Nigeria’s power grid—including infrastructure like this 33/0.415 kilovolt substation in a community near Abuja Airport—fails to reach a significant percentage of the population. LUCAS LAURSEN
Renewable Energy Minigrids in Nigeria
At the same time, the technology for renewable energy minigrids is improving so much that it’s luring even people from the oil industry, such as EtinPower founder Yinka Omorogbe, to embark on private ventures to build minigrids. “We are going to the most vulnerable people and trying to show a profit in very rural places,” Omorogbe says.
Larger distribution companies do not profit from rural places for many reasons. Less than half the Nigerians who do pay for electricity have meters to begin with, leading to unfair billing estimates for the rest of the customers. Then there is the widespread electricity theft, which harms distribution company revenues. Further, when regulators set the fees distribution companies collect they assumed that the companies could provide (and charge for) electricity 24 hours a day. Even in Lagos, Nigeria’s megalopolis of 24 million people, that would be a stretch, but in remote places, many distribution companies deliver electricity only a couple of hours a day.

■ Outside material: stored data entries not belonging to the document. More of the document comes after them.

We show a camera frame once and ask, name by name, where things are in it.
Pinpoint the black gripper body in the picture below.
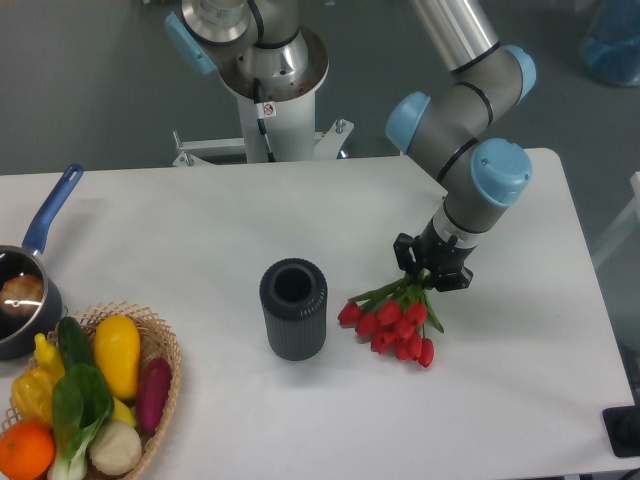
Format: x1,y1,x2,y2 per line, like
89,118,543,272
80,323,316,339
413,222,475,280

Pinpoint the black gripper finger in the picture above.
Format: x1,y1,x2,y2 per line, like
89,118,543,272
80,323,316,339
393,233,423,278
424,266,473,292

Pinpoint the red tulip bouquet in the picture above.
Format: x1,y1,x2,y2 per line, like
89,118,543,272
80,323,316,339
337,269,444,368

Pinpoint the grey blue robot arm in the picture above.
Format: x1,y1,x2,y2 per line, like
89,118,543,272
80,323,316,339
165,1,536,292

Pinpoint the dark grey ribbed vase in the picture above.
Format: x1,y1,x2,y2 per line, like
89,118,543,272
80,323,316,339
259,258,328,361

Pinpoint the black device at edge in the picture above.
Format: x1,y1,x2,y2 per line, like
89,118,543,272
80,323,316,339
602,406,639,458

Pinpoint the blue translucent container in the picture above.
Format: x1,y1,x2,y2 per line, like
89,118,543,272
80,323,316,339
580,1,639,87

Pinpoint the purple eggplant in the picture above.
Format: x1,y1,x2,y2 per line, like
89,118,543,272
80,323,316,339
135,357,172,434

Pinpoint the yellow squash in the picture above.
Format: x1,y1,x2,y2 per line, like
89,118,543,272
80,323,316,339
94,315,141,402

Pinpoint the yellow banana tip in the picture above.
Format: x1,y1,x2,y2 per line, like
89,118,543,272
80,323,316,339
110,398,137,428

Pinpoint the dark green cucumber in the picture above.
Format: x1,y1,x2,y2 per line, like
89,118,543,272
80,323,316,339
57,316,96,370

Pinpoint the beige garlic bulb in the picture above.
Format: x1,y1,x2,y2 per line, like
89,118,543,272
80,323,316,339
89,421,142,476

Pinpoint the green bok choy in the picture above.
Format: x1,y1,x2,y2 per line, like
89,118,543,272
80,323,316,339
47,364,113,479

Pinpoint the small yellow gourd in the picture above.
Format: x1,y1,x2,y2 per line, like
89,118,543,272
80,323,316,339
34,333,65,381

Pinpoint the round bread in pan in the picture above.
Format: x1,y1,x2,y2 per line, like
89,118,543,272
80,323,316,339
1,274,44,317

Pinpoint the yellow bell pepper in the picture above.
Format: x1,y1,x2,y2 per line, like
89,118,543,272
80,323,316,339
11,367,55,427

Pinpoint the orange fruit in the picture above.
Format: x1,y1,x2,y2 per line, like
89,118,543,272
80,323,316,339
1,422,55,480

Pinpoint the white frame at right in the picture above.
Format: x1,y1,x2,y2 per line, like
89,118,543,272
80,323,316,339
591,172,639,269

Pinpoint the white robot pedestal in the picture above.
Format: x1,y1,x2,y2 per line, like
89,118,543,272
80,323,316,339
166,23,354,166

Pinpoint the black pedestal cable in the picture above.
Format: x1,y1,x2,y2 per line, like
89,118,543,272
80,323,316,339
252,78,277,163

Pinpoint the blue handled saucepan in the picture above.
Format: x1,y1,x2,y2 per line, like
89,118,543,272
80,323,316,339
1,164,84,361

Distribution companies also face difficulties at their interfaces with the national transmission company, which provides electricity from power plants around the country and has large transmission losses. “We have to begin to use a lot more smart technologies,” Ademilua says, “for tracking where your energy theft is happening and to trace where you’re having energy losses.”
Nigerian Bulk Electricity Trading, meant to serve as a payment guarantor, only paid generating companies about 21 percent of the value of their invoices in 2024. That leads to conflicts. In February, Ikeja Electric, a distributor, cut off electricity to a delinquent Nigerian Air Force base. Two weeks later Air Force personnel occupied Ikeja Electric facilities and assaulted their staff.
Normally, the federal government steps in to pay enough to keep the lights on at least some of the time in some of the places, to the tune of about US $1.5 billion a year. That was more than annual federal allocations for health or education and, unlike investments in those two categories, is mostly captured by wealthierNigerians.
As of March, the federal government had not allocated an electricity subsidy for 2025, adding uncertainty for generation and distribution companies and the industries that rely on them. One way around that uncertainty is to build independent power plants either alongside or beyond the end of the national grid. Some companies and universities are doing just that, and now, thanks in part to the ongoing drop in solar panel and battery costs, companies such as EtinPower are trying to do the same thing for more remote, vulnerable communities.
One such place is Ajakurama, a coastal community best reached by boat. EtinPower sought grants to establish its first three minigrids in Edo state, in southeastern Nigeria, over the course of 2023, while it worked its way up the learning curve. It now offers about 120 connections in Ajakurama, with a goal of reaching 800 to 1000 connections.
“I can’t afford any more learning curve,” Omorogbe says now, in the midst of expanding to seven new communities. “We have to be profitable this year.” To do that, Omorogbe has decided not to bring electricity to unconnected places, but instead to improve the source of the electricity in places with bad electricity. “If you go somewhere with no electricity,” she says, “they don’t want you. They are already used to living without it.” Instead, the company is targeting communities that rely on diesel and gasoline generators, who already know the value of electricity, but would benefit from the lower costs and reduced emissions of solar minigrids.
In Ajakurama, where EtinPower has made the most inroads so far, affordable, reliable electricity from the new solar minigrids “is like a magnet,” says Omorogbe. “Every week the community elders are talking to people who want to buy land there.”